While it has been operated exclusively for Hanson residents up to now, nonresidents can apply for the first time this year, according to Green Hanson members Evelyn Golden and Kathy Gernhardt. Non-residents will be asked to pay a higher fee than residents.
“It’s only fair, but it’s still only $15 a growing season,” Golden said. “They’re going to spend more than that on their water bill if they were to grow their vegetable garden at home.”
The non-resident fee is waived if the application comes in through the Hanson Food Pantry on behalf of a client. A small variety of seeds can also be provided for those growers.
“We’ll provide the dirt and the water and the community — and the seeds — they just have to do the labor,” Golden said.
Applications for the 24-30 potential open garden sites are available in the Selectmen’s office in Town Hall. For more information, visit hansongarden@gmail.com.
Golden and Gernhardt said improvements being made, including a fence to deter deer, to bring more people back to the project. Soil amendments — aged manure and other quality composts — are also planned to encourage better plant growth.
Part of the fence project will include additional compost bins to improve garden sustainability in the future.

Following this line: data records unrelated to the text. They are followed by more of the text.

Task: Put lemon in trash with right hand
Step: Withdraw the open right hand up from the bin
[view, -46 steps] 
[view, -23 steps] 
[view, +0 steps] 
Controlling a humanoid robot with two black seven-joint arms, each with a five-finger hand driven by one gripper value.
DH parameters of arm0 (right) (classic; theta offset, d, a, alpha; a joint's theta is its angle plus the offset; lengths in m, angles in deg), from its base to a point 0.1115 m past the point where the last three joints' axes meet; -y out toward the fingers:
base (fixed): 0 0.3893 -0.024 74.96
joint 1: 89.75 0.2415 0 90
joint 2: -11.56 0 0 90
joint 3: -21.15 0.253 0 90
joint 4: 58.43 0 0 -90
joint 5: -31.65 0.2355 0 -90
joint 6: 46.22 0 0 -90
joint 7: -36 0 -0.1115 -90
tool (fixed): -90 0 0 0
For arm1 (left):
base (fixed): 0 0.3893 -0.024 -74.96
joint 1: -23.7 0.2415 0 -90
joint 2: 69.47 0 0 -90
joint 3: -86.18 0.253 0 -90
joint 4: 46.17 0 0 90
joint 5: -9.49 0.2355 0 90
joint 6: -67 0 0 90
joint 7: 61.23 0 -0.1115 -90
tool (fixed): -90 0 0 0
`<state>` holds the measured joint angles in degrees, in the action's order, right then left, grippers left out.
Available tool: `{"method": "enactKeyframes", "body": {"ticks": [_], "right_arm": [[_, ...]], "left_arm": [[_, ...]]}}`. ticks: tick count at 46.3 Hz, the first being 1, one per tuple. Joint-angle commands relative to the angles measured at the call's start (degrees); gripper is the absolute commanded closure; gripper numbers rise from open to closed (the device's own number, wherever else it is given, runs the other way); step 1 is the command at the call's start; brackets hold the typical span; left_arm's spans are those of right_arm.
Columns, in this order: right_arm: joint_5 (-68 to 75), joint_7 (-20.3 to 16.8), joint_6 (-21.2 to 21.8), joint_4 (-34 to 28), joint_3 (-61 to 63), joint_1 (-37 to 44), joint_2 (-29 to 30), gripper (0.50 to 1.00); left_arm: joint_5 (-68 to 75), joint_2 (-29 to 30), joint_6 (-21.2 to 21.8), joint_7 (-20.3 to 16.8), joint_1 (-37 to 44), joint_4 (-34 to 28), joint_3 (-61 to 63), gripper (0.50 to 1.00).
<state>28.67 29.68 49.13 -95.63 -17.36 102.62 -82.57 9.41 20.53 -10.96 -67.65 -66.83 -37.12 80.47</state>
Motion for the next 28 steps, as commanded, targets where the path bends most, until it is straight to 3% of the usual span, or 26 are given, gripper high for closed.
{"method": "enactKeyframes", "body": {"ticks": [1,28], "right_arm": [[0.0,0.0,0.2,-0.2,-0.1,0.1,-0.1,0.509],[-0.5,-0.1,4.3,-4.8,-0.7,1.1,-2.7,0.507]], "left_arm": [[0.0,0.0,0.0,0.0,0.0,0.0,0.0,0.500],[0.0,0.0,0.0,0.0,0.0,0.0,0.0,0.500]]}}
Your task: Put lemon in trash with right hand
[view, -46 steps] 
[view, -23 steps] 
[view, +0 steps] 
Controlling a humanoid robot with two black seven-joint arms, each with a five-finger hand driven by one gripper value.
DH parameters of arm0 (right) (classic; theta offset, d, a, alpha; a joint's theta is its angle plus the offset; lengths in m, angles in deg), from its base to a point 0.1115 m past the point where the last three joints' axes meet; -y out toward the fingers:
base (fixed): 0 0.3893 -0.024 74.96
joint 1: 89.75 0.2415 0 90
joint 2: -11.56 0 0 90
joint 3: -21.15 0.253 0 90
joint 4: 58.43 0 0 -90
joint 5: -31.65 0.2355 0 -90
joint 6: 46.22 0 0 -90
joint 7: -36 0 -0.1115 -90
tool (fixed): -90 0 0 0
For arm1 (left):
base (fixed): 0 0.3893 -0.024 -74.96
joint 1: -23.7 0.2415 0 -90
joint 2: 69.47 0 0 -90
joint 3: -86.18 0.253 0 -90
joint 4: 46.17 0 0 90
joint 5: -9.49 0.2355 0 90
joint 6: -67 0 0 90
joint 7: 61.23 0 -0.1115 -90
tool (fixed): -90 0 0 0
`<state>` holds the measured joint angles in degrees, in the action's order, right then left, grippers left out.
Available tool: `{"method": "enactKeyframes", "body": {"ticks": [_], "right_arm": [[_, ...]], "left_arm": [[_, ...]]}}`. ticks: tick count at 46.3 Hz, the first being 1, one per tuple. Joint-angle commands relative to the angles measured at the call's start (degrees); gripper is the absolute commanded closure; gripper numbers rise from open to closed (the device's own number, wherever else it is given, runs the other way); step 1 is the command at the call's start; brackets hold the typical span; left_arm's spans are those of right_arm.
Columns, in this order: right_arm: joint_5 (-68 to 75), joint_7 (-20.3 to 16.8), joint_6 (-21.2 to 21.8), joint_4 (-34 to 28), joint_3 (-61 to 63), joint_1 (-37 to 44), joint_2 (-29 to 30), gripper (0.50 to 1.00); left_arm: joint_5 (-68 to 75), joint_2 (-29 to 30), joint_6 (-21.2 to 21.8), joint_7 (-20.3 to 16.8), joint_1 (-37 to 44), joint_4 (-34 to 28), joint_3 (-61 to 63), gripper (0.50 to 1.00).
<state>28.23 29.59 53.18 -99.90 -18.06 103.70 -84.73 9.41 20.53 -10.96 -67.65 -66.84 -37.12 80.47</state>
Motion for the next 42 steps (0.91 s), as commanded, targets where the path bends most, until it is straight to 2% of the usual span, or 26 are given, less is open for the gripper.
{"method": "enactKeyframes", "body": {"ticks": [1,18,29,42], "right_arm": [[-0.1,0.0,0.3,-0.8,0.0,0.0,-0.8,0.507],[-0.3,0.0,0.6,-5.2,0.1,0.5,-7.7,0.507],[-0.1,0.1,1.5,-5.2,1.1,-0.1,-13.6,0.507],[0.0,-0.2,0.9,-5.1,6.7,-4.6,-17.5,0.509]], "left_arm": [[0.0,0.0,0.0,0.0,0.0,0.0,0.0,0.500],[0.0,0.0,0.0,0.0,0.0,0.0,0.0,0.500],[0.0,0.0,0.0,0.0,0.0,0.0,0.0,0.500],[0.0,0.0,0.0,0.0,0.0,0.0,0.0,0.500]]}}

“We’ve lost gardeners because the crops were being eaten,” Golden said of the deer problem.
At least two of those who left because of deer damage have pledged to come back after learning about the planned fence. Including Scout and church groups which grew produce for the food pantry, nearly two dozen participants were involved in the Community Garden program last year.
The fence, an Eagle Scout project, will place a five-foot high chain link barrier around the garden. The Scout is still working on approval from the Eagle board, but is hoping to do it by May.

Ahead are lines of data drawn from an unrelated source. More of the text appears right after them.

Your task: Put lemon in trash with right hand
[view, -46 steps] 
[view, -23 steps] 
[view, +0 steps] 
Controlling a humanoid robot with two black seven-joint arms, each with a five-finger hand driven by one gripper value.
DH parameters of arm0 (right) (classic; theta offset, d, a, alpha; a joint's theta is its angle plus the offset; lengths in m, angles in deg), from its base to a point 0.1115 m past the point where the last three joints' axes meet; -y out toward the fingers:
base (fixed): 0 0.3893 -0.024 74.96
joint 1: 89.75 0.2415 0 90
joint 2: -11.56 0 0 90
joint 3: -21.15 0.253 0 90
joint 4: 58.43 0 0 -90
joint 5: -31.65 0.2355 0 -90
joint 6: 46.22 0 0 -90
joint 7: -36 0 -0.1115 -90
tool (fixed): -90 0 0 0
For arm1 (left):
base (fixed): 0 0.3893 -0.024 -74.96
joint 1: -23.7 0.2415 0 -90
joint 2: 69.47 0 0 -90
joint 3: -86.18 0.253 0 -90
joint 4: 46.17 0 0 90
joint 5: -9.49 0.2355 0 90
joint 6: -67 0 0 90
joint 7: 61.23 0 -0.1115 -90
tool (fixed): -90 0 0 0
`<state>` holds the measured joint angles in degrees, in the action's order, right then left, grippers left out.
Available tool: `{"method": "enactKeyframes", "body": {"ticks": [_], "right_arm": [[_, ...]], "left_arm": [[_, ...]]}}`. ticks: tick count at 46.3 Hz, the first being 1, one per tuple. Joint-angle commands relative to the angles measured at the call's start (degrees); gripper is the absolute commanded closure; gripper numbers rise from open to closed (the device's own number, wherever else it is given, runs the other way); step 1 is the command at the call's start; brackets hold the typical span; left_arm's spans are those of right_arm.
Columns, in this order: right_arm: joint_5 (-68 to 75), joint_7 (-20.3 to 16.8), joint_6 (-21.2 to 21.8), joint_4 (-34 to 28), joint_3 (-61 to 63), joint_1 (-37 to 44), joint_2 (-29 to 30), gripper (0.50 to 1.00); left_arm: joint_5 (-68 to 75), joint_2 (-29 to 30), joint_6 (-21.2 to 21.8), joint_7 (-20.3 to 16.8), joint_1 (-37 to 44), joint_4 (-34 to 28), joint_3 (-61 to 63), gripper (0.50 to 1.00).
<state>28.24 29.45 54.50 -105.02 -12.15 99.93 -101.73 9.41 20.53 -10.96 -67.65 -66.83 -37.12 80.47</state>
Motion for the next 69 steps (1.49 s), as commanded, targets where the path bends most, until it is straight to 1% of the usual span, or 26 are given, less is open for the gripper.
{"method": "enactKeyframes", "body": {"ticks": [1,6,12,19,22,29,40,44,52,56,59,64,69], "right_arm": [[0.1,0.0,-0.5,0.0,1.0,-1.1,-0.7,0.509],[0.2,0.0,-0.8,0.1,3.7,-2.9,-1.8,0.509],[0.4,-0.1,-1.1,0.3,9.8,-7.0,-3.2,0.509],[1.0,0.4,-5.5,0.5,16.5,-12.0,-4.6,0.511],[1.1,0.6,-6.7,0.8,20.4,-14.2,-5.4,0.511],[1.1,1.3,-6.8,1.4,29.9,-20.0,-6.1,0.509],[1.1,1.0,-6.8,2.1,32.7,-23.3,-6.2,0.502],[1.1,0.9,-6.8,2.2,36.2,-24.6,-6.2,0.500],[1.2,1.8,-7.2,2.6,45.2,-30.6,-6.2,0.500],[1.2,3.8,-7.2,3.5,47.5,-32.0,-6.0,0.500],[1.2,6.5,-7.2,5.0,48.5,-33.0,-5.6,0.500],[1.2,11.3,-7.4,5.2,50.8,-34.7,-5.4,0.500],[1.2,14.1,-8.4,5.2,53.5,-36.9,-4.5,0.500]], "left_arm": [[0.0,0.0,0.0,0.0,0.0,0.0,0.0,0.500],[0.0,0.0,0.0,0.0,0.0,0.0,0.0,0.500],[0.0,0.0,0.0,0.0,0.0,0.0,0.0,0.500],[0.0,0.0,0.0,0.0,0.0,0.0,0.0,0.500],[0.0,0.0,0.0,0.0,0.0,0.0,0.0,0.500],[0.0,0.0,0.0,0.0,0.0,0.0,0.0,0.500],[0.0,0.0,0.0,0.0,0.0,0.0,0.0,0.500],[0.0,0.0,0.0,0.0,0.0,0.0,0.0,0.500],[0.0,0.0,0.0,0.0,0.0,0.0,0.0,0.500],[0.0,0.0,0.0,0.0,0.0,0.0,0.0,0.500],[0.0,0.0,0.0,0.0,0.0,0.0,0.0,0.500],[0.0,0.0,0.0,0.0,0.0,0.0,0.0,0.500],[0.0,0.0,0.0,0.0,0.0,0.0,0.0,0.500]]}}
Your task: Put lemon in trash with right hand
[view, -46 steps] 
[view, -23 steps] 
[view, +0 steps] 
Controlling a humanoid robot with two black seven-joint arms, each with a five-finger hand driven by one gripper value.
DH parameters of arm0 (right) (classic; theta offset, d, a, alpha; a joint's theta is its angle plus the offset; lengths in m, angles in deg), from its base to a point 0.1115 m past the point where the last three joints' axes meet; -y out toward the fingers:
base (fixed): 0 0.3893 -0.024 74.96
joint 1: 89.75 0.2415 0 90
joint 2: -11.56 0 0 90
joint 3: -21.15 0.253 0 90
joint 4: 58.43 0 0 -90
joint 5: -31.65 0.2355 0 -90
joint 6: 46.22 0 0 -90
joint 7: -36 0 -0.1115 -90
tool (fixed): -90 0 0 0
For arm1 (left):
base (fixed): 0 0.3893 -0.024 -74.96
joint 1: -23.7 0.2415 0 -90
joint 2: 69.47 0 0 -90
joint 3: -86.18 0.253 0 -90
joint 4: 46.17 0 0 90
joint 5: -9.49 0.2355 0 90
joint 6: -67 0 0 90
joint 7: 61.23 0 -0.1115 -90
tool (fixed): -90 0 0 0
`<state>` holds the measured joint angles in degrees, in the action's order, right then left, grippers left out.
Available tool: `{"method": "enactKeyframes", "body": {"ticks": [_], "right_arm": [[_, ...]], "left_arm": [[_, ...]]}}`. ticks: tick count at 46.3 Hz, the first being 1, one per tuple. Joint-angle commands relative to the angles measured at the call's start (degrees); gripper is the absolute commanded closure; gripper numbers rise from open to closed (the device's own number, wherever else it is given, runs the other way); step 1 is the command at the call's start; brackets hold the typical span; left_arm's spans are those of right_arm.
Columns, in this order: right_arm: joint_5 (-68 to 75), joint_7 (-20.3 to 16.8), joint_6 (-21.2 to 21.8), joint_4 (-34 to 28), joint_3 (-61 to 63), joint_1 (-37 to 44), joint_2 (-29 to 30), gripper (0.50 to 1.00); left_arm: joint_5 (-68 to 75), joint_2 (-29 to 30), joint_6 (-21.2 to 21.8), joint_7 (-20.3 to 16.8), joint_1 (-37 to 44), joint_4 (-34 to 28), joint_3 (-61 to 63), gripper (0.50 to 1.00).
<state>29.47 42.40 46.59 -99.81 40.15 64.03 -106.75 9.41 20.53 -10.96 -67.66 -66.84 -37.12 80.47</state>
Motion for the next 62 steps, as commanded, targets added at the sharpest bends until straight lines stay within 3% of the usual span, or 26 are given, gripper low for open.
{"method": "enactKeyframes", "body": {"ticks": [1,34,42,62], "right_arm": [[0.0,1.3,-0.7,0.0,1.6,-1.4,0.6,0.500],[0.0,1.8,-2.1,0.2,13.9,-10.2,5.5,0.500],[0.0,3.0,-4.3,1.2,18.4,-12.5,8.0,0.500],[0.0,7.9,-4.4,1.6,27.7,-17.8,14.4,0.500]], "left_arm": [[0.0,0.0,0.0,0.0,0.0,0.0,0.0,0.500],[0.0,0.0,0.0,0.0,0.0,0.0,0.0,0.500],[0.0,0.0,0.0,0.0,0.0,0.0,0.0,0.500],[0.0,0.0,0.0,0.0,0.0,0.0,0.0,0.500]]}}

“The thought and the research is that we know you need eight [feet] or more for a deer to not scale it,” Golden said as the two spoke at the Community Garden site adjascent to the Hanson Food Pantry on High Street. “But, where it’s going to be chain-link [the deer] are still going to see all the white poles and it’s going to mess with their optical vision — we hope. That’s what researchers are saying.”
Gernhardt added that the higher and more closed off the fence is, it won’t be as welcoming.
“We want to make sure we’re presenting a welcoming facility,” she said.
Golden said the important thing is that, when deer don’t see a clear space in which to land, they are not going to jump a fence.
“That’s a really important project that we’re expecting to take place this year,” Gernhardt said.
A lot can be produced in the three-foot square patches based on the square-foot garden growing practice.
“It’s a little bit different from conventional gardening,” Golden said.
Take green beans, for example. Seed packets advise spacing plants two inches apart in a long row, which means 18 plants in a three-foot row. By planting crops by the square foot, you can grow 36 plants.
“It’s a more intensive way of growing,” Gernhardt said. “What we find in square-foot gardening is people tend to be more diverse [in plant selection] per box.”
It also helps deter weeds, and is very big on vertical growing, Golden said, adding that it also makes soil replenishment and crop rotation more important.
Cucumbers grown vertically can make a better crop yield as well as serving as a space-saver, she said.
Green Hanson is sponsoring a cleanup day at the gardens from 11 a.m. to 12:30 p.m., on Saturday, April 20. A new 4-H group, the United Farmers, will also be focusing some of its project work at the gardens, Golden said.
The W-H golf team also selected the garden for its community service project this year, working at the site and donating funds to the project, as well.
“To us it was a huge donation, because anything helps,” Golden said.
Green Hanson is the garden’s umbrella organization through Sustainable South Shore. Working through Green Hanson, the garden received a $500 grant last year, Gernhardt said. After the Community Garden project demonstrates its own growth as an operation and community program, organizers can reapply for the grant.